Living unapologetically can only occur as one ages.
Being passionate and clear and driven is one hell of a combination. One of the benefits of growing older that nobody mentions is the “I-don’t-give-a-shit” mentality. It is extremely difficult to be happy if your only and primary concern is that everyone else is happy. Many gay men who have yet to disengage their internalized homophobia and sexism, take on the highly limiting “feminine role” of caring too much what others think and putting everyone’s needs before their own.
I know this ism well because for several years, I wholeheartedly and unabashedly practiced this way of being.
Until I reached the eye-opening and soul revealing age of thirty-eight, I believed that fully living and not requiring the input and concern (approval) of absolutely anybody I cared about was wrong and selfish. I truly believed that being successful and owning it was evil and pointless.
What I didn’t know then and no one will let you in on is that there is a far better way to thrive in the world.
Growing older (as gay men) is not about trying to hold on to “what never was ” or possibly “could have been”. Instead, we learn to relish and properly utilize our power. Recognize that I said relish and properly utilize. I did not say misuse, dominate or squash others.
Power is nothing to fear.
Power comes from understanding and reveling in one’s own unique skill set and take on the world.
As we age, hopefully we realize that ours is a great power. We learn to understand what it is we like and can control and determine goals, aspirations and the use of our life force in the pursuit of things that truly matter. When I was a young homo full of ideas and passion but short on follow through, self reliance and confidence, everything mattered.
I often involved myself with other confused individuals who were as scared of being themselves as I was.
In the words of M.Scott Peck in his tome for living a wonderful life,The Road Less Traveled, my opinions, thoughts, limitations and dreams were all “hand me down”.
Between the ages of nineteen and thirty I truly felt that in order to prevent people thinking that there was something seriously wrong with me, I had better keep a boyfriend. At 43, I can only look back on these shenanigans, shake my head and wonder , “What the hell was I thinking ?”
There was never anything wrong with me.
Aging will let you know there is nothing wrong with who you are and that all those folks’ opinions you spend so much time worrying about and trying to please won’t even matter given a significant amount of time. This is a welcome relief. It certainly frees up a lot of time if you are not overly and ridiculously concerned about what looks good to someone else.

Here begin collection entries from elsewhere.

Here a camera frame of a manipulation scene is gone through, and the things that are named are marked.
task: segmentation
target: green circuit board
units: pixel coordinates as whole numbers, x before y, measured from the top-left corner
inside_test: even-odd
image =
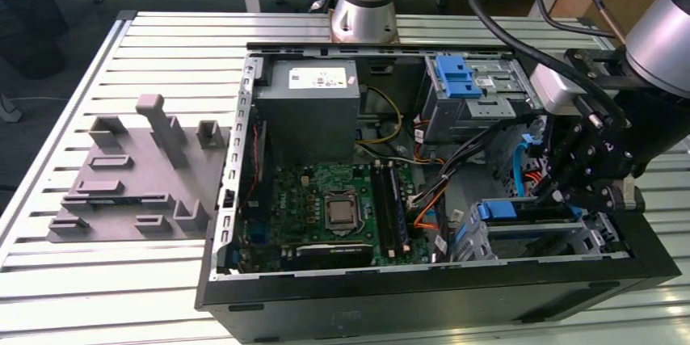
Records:
[[[259,227],[266,235],[264,244],[255,245],[252,253],[254,263],[260,263],[260,272],[280,271],[279,249],[275,247],[304,244],[369,244],[374,246],[375,266],[429,261],[429,244],[423,234],[410,239],[410,252],[406,254],[391,258],[381,250],[370,168],[370,165],[351,164],[276,168],[271,219],[267,225]],[[413,175],[407,165],[398,166],[397,174],[402,194],[413,194]],[[327,223],[327,202],[338,196],[349,196],[357,201],[357,227],[346,231],[334,231],[334,226]],[[256,229],[256,225],[248,225],[248,229]]]

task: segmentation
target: floor
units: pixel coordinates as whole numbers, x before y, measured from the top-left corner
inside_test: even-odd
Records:
[[[0,185],[18,186],[51,132],[92,56],[120,10],[244,11],[244,0],[56,0],[70,31],[58,38],[67,58],[64,70],[51,78],[32,81],[18,74],[0,58],[0,90],[24,112],[16,124],[0,122]],[[312,0],[260,0],[264,12],[304,12]],[[435,0],[395,0],[402,14],[435,14]],[[55,99],[26,99],[50,97]],[[12,197],[0,190],[0,212]]]

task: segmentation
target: blue drive bay latch
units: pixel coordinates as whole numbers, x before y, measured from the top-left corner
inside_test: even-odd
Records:
[[[438,56],[435,58],[435,71],[446,87],[446,96],[450,99],[478,99],[482,97],[482,89],[477,87],[473,79],[473,70],[461,56]]]

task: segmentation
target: power supply label
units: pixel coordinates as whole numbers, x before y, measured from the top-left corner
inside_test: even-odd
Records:
[[[346,87],[346,68],[292,68],[290,70],[290,89],[334,89]]]

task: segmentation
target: yellow wire
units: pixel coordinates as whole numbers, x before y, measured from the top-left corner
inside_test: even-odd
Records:
[[[386,99],[386,101],[389,102],[389,104],[393,106],[393,109],[395,109],[395,113],[398,115],[398,127],[395,128],[395,131],[387,137],[382,137],[381,139],[371,139],[367,141],[357,141],[358,145],[377,145],[378,143],[386,143],[387,141],[390,141],[391,139],[394,139],[398,136],[398,133],[401,133],[401,130],[402,130],[401,109],[398,109],[398,106],[395,105],[395,103],[393,102],[390,97],[386,95],[386,93],[381,91],[379,88],[375,88],[373,86],[367,86],[367,88],[374,89],[381,94],[381,97],[383,97]]]

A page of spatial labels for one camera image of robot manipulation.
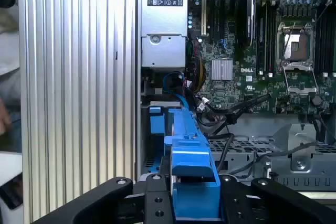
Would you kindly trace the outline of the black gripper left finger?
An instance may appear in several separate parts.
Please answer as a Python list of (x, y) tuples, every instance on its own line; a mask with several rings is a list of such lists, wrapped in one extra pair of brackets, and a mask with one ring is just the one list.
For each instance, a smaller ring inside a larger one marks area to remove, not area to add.
[(149, 174), (133, 183), (115, 177), (35, 221), (36, 223), (174, 223), (166, 179)]

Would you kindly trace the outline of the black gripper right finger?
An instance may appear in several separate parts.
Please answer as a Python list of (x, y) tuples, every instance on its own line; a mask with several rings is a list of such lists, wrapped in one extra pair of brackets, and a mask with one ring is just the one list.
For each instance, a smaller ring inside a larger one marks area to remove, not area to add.
[(219, 178), (223, 223), (335, 223), (335, 210), (274, 180)]

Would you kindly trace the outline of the person's hand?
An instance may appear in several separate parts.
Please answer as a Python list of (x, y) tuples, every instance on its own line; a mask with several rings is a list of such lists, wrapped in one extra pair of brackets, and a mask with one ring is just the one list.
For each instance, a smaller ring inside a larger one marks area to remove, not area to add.
[(9, 116), (3, 100), (0, 100), (0, 134), (3, 135), (11, 127), (11, 117)]

At 25, I had an enormous revelation.
I was in charge of my life.
I didn’t start taking advantage of this epiphanous flash of brilliance until much later. Why don’t we as the older contigent tell the young folk to wait, to slow down ? That all the upset and angst will be for nothing.
Why are we not encouraging our younger brothers to invest in themselves and their incredible gifts ?
Is it wrong to offer advice and insight knowing full well that it may or may not be perceived as such ? As I mentioned previously, the best part of aging is not giving a shit (regarding what others think, do or say). This does not mean bitchiness or an evening of catty put downs and zany one-liners.
It means being completely responsible for your life and not waiting for someone to come and fix it or tell you how to fix it or that you are fixing it wrong.